Даже по сравнению со вчерашним днем заливной луг еще больше подсох. Ржавые лужицы вдоль насыпной дорожки помелели, сквозь сероватую дымку поблескивали ивы. А вдруг на реке я снова встречу фермера? Но его не было, не было вообще никого, никто не кричал, не смеялся, не плескался, и тишина эта, как и в первый раз, испугала меня — наверное, мыслью об утопленниках. Я взобрался на черный эшафот — горячо, как на сковородке, — и глянул вниз на зеркало, расколовшееся после прыжка фермера. Сейчас оно снова было безупречным; в нем плыло потемневшее отражение неба.

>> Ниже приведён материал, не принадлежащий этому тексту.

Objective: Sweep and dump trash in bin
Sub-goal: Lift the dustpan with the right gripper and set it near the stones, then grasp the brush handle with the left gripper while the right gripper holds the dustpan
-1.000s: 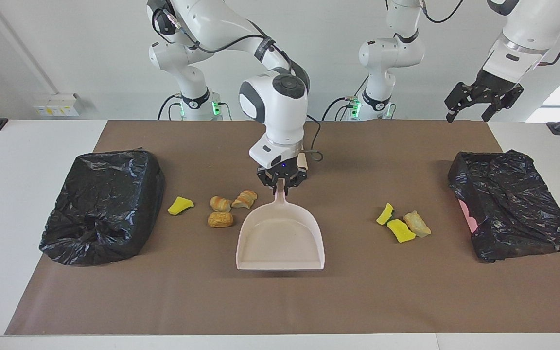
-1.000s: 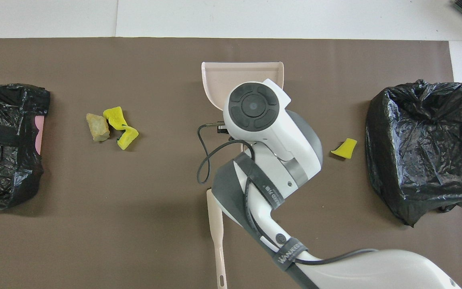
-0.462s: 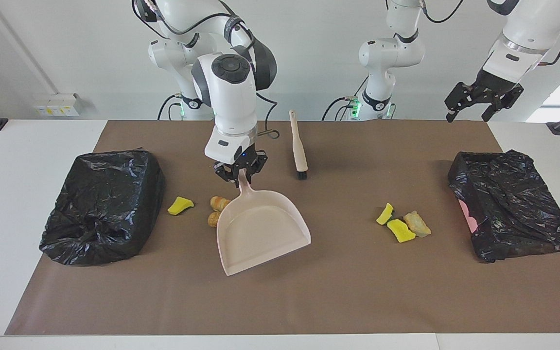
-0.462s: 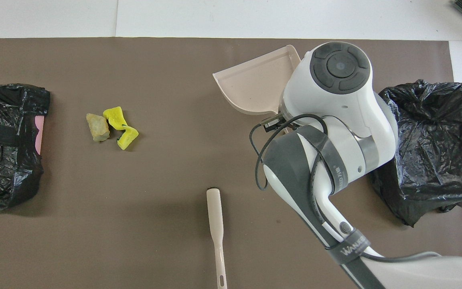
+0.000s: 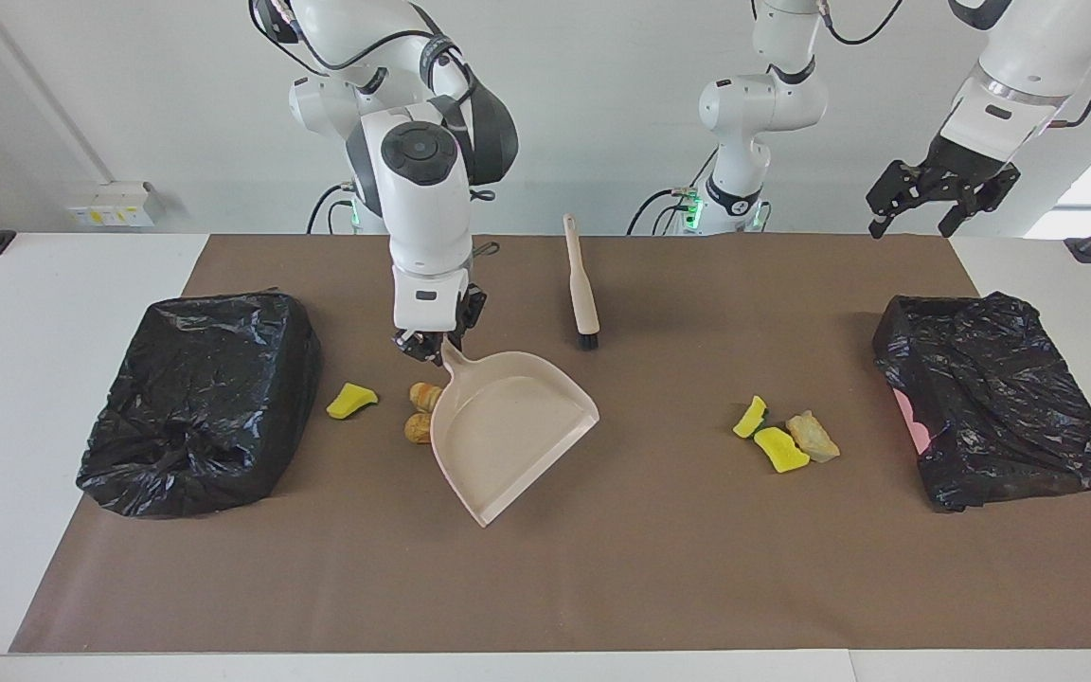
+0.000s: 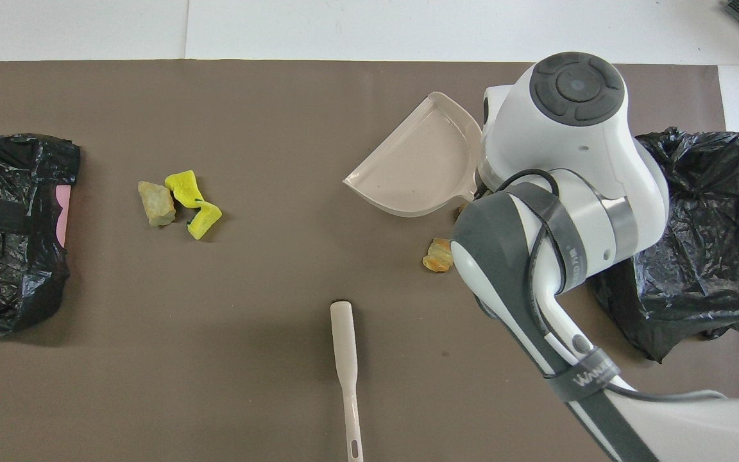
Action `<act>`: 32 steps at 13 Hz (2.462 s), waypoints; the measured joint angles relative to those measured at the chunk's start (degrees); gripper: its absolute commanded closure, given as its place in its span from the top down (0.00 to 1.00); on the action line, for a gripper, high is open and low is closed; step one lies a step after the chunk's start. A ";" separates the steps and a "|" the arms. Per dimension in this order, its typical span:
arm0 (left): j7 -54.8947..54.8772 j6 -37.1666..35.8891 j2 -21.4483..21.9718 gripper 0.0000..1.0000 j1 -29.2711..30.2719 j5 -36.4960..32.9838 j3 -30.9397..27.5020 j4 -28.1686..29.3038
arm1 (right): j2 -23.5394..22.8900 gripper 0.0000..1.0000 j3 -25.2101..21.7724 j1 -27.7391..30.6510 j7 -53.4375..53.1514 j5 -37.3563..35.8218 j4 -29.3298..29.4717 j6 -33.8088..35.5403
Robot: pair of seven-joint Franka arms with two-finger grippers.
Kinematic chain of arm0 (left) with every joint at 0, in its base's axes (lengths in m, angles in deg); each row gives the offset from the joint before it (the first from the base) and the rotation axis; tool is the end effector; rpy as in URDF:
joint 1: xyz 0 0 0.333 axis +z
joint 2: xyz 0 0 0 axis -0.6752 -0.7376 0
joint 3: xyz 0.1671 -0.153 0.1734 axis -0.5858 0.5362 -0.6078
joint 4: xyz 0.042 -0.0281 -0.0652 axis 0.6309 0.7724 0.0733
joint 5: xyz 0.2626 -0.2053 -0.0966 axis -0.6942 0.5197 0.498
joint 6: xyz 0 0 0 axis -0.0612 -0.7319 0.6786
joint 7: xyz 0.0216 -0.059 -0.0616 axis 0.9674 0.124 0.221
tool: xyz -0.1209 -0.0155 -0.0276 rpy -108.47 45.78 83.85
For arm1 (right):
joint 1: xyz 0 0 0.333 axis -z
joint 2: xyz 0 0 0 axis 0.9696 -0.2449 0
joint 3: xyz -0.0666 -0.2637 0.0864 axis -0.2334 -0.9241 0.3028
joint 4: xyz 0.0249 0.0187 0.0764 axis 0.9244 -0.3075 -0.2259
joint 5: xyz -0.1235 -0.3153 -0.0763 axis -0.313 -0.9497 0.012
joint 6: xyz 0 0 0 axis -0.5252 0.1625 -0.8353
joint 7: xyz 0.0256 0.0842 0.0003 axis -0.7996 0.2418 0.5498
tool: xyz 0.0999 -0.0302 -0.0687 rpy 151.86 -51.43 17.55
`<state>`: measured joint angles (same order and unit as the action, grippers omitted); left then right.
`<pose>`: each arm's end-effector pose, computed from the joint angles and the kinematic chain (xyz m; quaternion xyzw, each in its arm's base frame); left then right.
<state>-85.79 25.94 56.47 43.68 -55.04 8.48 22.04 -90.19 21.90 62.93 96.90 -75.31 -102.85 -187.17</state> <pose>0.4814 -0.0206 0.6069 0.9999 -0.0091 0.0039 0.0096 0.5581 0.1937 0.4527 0.9070 0.4187 -0.0393 0.0238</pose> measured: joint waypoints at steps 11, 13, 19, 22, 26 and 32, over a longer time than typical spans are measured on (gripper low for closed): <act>-0.02 0.01 0.00 1.00 -0.14 0.00 0.78 0.00 | 0.93 0.00 0.07 2.07 17.83 0.00 -2.17 2.47; 0.00 -0.15 0.02 1.00 -0.24 0.07 1.20 0.07 | 2.25 0.00 0.14 1.98 17.83 0.00 -4.86 -0.27; 14.63 5.79 6.47 1.00 -13.16 1.29 2.20 15.34 | 5.34 0.00 0.32 0.49 14.72 0.00 -12.04 -7.82; 26.31 14.47 9.70 1.00 -24.51 3.09 2.59 26.44 | 5.58 0.00 0.17 0.67 14.68 0.00 -12.80 -7.82; 37.22 28.97 9.34 1.00 -36.31 4.48 2.62 39.04 | 6.38 0.00 0.13 1.63 17.04 0.00 -14.60 -7.82; 46.42 43.33 3.62 1.00 -48.81 4.52 2.67 50.22 | 7.73 0.00 0.10 3.32 20.28 0.00 -17.38 -7.82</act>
<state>-39.37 69.27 60.09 -5.13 -50.51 11.14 72.26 -82.47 22.00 66.26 117.18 -75.31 -120.23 -194.99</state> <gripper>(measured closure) 0.000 0.687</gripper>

Я перебрался через шлюз и пошел по тропке между высокими, в мой рост, камышами. Скоро встретился второй шлюз, поменьше, но с двумя шлюзовыми воротами вместо одних. Перебравшись и через него, я оказался в поле. Оно было недавно убрано; на земле лежали валки скошенных колосьев, рядом стояли готовые снопы. Их очертания слегка отличались от уилтширских — лишнее подтверждение тому, что я попал в другой мир.
Впервые я пожалел, что на ногах у меня полуботинки — жнивье кололо лодыжки. Но эти жесткие и резкие уколы особой боли не причиняли. В дальнем углу поля показались ворота, и я, внимательно глядя под ноги, пошел к ним.
За забором начиналась изрытая глубокими колеями дорога. В некоторых местах узкие рытвины запеклись от жары, и, когда я ступал в них (мне казалось, что так надо), ногу с трудом удавалось вытащить. А вдруг я застряну, буду здесь корчиться и извиваться, словно попавший в ловушку горностай, — когда-то придет помощь!
За полями дорога упиралась в холм и, казалось, исчезала — во всяком случае, на серо-зеленом склоне ее видно не было. Но вскоре я обнаружил, что она поворачивает налево и, петляя между полезащитными полосами, доходит до двора фермы и дома. Там дорога прерывалась.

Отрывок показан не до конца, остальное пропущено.